アフガニスタンには一度だけ行ったことがあります。自由に外出できるわけでもなく、窮屈な滞在でした。しかし、車窓から見える活気あふれるカブールの街や、飛行機から見た山間の村落には、当たり前ですが人々が逞しく生きている世界があることを実感しました。

 本作品はアフガニスタンの歌手ナシェナスの発掘音源を集めた作品集です。発表は思いもよらぬ音源を発掘することで有名なロンドンのストラト・レーベルからです。アジアの音源を発掘する新シリーズの一つとして発表されました。いい仕事ですね。

 ナシェナスはダリー語で「不詳」という意味です。本名はドクター・ムハンマド・サディク・フィトラットですけれども、父親に歌っていることを知られたくないために、氏名不詳の歌手としてラジオに登場したといういきさつです。それを生涯使い続けるのも面白いです。

 ナシェナスは1935年にアフガニスタン第二の都市カンダハルに生まれました。その後、銀行員だった父とともに家族でパキスタンやインドでの生活を経て、多くの悲劇を生んだインド・パキスタンの分離独立後、1948年にアフガニスタンに戻っています。激動の時代です。

 その後、ナシェナスは英語や近隣諸国の言語に堪能であることをアピールして、16歳にしてラジオ・カブール、後のラジオ・アフガニスタンに職を得ます。もともと音楽にただならぬ興味を抱いていたナシェナス少年はやがて局の音楽放送に係わることになります。

 その立場を生かして、ラジオの生放送で歌い出したナシェナスですが、幼少の頃の外国暮らしが災いして「アクセントが変」だとして、歌手デビューは散々でした。しかし、彼はそれでくじけません。父親には内緒で独学で音楽を学び、やがて世間に認められるようになりました。

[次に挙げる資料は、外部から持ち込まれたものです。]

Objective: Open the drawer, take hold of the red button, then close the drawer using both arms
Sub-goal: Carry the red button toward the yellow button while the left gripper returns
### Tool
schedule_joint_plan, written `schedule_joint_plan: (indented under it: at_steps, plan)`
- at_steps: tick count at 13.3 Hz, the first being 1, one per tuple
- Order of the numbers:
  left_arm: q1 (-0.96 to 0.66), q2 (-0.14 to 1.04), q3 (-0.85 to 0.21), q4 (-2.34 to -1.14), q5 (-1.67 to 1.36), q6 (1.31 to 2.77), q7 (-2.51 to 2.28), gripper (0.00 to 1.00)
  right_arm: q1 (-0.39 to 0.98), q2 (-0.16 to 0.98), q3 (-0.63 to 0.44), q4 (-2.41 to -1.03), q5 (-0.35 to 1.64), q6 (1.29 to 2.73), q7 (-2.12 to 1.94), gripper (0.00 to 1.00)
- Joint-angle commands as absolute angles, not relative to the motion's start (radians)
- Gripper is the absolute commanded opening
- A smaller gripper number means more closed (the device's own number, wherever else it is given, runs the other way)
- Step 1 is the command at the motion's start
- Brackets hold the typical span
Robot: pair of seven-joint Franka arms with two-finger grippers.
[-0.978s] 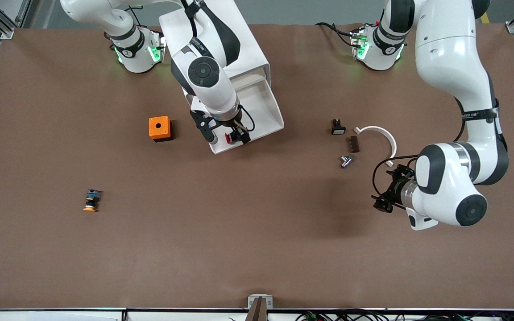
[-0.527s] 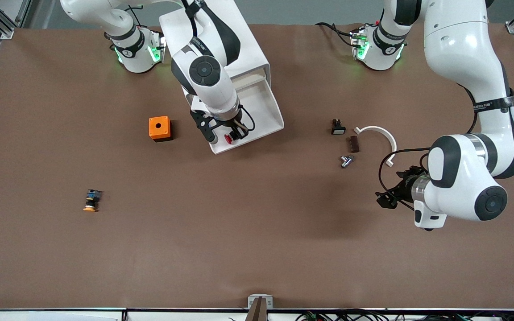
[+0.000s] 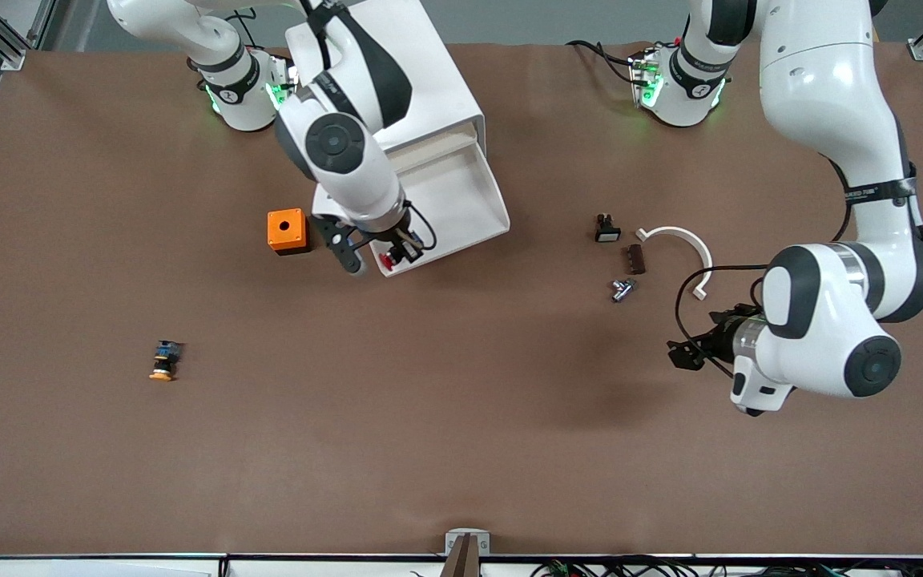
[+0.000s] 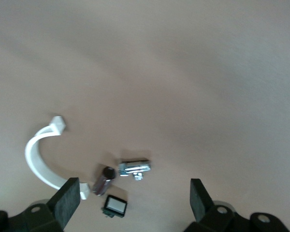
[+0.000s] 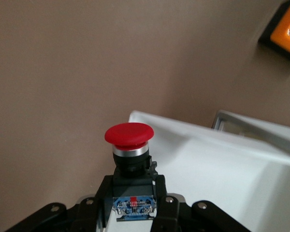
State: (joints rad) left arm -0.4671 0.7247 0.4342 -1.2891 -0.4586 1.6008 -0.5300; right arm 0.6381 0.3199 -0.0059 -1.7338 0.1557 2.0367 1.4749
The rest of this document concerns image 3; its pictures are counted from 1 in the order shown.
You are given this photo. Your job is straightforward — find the red mushroom push button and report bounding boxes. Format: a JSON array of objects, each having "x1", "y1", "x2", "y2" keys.
[{"x1": 379, "y1": 242, "x2": 422, "y2": 272}]

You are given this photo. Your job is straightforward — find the yellow mushroom push button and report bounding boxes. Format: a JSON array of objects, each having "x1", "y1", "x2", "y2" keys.
[{"x1": 149, "y1": 340, "x2": 183, "y2": 382}]

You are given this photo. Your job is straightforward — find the white curved plastic arc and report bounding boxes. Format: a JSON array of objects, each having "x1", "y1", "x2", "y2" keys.
[{"x1": 635, "y1": 226, "x2": 714, "y2": 301}]

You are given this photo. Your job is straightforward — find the orange box with hole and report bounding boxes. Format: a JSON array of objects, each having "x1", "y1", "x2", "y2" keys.
[{"x1": 267, "y1": 208, "x2": 311, "y2": 256}]

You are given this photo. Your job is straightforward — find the brown table mat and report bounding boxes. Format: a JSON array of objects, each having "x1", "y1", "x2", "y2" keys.
[{"x1": 0, "y1": 40, "x2": 923, "y2": 559}]

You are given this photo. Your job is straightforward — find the black arm base cable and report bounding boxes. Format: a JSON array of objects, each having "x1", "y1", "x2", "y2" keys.
[{"x1": 566, "y1": 38, "x2": 643, "y2": 86}]

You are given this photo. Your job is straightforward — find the grey metal bracket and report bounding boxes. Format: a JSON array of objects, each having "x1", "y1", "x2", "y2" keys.
[{"x1": 445, "y1": 528, "x2": 492, "y2": 559}]

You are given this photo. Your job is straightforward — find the brown wedge post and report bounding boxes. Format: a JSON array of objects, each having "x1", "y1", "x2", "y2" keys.
[{"x1": 439, "y1": 534, "x2": 482, "y2": 577}]

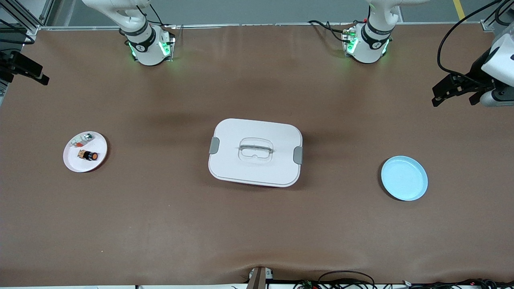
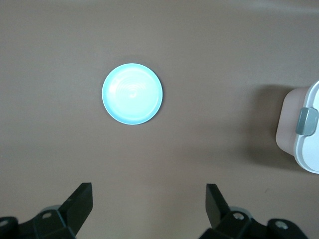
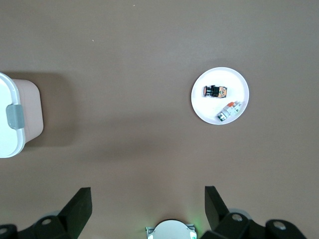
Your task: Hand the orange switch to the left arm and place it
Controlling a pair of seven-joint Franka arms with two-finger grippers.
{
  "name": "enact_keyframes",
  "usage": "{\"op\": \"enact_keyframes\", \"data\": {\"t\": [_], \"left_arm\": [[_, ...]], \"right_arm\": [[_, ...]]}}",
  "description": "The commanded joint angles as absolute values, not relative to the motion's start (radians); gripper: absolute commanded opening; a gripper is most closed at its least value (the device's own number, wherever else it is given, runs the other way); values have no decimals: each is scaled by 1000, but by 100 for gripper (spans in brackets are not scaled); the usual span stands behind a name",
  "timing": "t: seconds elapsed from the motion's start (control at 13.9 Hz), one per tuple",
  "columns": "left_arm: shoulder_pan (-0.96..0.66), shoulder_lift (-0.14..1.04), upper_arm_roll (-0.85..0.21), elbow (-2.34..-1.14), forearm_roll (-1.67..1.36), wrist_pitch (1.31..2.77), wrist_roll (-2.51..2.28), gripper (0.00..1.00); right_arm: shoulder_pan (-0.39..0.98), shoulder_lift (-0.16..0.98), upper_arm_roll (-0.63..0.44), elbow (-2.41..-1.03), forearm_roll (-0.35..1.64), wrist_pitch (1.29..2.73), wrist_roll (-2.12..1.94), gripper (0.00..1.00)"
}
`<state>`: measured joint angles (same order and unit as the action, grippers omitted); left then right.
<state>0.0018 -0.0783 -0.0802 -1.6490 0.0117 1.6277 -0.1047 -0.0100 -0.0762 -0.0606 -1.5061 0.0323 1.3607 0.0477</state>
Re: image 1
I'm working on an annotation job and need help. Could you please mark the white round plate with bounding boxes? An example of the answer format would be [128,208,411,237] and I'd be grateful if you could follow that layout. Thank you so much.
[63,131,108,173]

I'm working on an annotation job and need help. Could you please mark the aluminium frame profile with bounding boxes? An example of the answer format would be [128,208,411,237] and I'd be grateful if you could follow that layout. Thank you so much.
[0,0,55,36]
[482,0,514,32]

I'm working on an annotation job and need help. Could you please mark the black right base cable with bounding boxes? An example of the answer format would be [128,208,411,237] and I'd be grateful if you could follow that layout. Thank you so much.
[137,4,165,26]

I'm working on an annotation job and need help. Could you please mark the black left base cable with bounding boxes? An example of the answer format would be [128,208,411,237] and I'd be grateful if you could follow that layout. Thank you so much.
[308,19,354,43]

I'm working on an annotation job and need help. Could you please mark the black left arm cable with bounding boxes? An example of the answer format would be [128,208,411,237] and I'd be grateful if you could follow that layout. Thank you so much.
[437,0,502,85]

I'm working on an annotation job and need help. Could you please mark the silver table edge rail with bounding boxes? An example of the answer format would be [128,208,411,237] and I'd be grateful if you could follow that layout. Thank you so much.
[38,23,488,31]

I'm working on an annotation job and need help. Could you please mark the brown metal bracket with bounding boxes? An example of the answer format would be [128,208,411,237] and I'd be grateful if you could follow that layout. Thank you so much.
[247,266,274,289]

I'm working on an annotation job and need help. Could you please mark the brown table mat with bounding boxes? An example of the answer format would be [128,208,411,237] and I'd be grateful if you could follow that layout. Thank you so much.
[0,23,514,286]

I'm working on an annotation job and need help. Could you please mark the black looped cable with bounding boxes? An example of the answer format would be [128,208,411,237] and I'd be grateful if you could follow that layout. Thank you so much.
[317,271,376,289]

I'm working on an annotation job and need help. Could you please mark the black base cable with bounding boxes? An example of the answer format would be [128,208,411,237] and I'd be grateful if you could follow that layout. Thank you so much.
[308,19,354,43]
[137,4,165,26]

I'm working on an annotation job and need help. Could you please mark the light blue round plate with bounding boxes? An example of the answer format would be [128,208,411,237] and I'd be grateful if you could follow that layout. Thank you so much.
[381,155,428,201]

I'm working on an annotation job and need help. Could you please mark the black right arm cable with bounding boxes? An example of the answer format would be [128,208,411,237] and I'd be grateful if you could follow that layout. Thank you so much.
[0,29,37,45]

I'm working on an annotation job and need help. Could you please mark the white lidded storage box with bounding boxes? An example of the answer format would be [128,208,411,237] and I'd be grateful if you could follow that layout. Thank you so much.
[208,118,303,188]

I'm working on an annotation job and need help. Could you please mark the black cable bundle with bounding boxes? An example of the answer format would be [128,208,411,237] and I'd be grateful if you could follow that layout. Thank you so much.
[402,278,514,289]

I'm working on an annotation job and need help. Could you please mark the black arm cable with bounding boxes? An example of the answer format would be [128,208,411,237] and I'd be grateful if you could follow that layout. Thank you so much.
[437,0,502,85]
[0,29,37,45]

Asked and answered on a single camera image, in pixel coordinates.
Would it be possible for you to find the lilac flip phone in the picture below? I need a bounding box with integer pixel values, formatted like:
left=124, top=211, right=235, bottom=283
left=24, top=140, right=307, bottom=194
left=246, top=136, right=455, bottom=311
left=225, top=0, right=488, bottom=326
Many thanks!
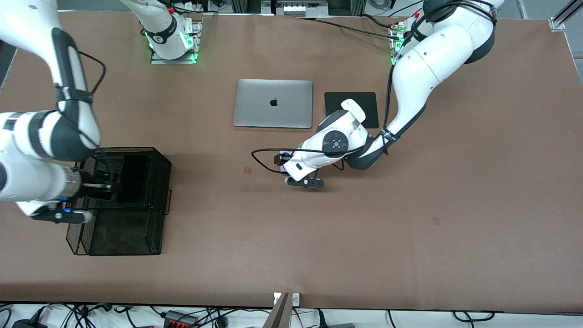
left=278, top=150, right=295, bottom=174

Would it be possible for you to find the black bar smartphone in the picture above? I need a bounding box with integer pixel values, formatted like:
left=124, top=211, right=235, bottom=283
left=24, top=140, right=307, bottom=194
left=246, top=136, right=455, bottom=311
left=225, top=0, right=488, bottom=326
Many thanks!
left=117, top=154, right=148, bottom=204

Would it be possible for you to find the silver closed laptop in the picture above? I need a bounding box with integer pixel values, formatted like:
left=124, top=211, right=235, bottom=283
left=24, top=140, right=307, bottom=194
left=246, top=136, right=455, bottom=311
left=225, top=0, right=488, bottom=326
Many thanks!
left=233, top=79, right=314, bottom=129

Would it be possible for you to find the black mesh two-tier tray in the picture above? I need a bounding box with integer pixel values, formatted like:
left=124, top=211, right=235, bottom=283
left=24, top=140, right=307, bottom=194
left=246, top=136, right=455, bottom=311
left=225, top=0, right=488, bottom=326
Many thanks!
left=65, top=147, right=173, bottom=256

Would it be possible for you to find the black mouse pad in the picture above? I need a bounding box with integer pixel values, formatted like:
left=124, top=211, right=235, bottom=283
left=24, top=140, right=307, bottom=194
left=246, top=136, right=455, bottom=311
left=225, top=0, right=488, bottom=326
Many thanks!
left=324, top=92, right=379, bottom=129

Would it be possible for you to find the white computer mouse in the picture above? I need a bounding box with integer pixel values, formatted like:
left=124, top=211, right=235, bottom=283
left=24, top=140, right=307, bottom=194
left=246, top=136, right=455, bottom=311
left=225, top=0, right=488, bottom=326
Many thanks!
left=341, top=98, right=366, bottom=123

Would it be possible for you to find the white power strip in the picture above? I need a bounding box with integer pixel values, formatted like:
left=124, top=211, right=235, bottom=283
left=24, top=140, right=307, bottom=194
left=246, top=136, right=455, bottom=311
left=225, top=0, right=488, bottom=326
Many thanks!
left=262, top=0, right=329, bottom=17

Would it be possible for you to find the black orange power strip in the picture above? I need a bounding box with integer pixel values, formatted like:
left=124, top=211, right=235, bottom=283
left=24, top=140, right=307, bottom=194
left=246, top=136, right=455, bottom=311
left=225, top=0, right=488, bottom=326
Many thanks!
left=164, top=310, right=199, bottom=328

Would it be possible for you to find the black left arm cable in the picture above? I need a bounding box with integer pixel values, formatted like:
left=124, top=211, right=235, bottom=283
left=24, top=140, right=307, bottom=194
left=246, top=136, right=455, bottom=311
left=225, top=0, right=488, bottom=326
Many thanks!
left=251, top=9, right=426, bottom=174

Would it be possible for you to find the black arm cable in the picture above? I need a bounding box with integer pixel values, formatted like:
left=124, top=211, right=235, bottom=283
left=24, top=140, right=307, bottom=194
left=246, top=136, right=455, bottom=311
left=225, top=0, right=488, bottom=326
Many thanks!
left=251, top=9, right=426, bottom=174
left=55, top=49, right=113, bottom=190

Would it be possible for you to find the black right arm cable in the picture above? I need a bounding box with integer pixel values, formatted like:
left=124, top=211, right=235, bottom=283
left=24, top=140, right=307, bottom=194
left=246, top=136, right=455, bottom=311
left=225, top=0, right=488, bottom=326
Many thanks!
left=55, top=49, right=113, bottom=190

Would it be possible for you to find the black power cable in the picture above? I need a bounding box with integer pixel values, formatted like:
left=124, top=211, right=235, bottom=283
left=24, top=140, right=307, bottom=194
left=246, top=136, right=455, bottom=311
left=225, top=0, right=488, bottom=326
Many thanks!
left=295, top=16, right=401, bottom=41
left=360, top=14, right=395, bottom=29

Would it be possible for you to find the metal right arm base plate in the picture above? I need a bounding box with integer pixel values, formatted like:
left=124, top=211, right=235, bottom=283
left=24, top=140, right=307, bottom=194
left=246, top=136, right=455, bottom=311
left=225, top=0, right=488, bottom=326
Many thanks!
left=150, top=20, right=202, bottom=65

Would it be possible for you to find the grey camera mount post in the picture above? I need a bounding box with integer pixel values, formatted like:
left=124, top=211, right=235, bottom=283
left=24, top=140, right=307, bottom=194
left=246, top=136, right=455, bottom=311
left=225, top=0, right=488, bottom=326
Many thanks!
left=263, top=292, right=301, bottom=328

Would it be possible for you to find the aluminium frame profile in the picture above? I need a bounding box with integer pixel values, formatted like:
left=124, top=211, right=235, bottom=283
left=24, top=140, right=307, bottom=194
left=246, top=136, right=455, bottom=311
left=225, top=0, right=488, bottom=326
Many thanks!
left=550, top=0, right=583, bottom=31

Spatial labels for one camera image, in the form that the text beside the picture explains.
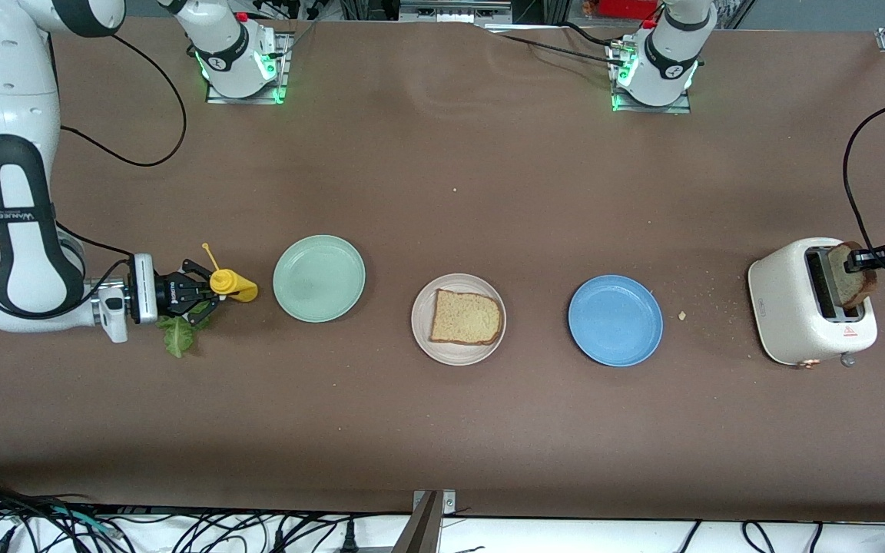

 アフガニスタンはその後混迷を深めるわけですが、ナシェナスは1990年代初めまでアフガンにとどまり、ラジオ・アフガニスタンの社長にもなっています。しかし、その後はロンドンに居を移し、今に至るもアフガンの伝説的な歌手として活動を続けています。

 この作品はナシェナスがラジオ・アフガニスタンに残していた生放送の録音をイランのロイヤル・レーベルがレコードにしていたものをCDにコンパイルしたものです。本人も見たことがないというレコードで、正確な録音日時も分かりません。しかし、音質は抜群です。

 本作品は、作中の楽曲「ライフ・イズ・ア・ヘビー・バーデン」をアルバム名とし、「アフガニスタンのガザルとポエトリー」と副題が付けられました。ガザルは中東・南アジアの定型恋愛抒情詩のことですが、南アジアではより広く地元の歌謡を指すと理解してよいと思います。

 ナシェナスは完全に独学だそうですが、もちろん伝統的な南アジア歌謡を範としていますから、奇をてらっているわけではありません。インドで流行っているきらびやかな現代ガザルに比べるとかなり地味で正統派な感じを受けます。重厚です。

 ハルモニウムと打楽器を中心とする最小限の演奏とともにナシェナスのストイックで豊かなニュアンスを秘めた歌声が繰り出されると背筋が伸びます。ジャケット写真そのままです。こんな宝石が埋もれていたとは驚きです。アフガニスタンも文化豊かな国なんです。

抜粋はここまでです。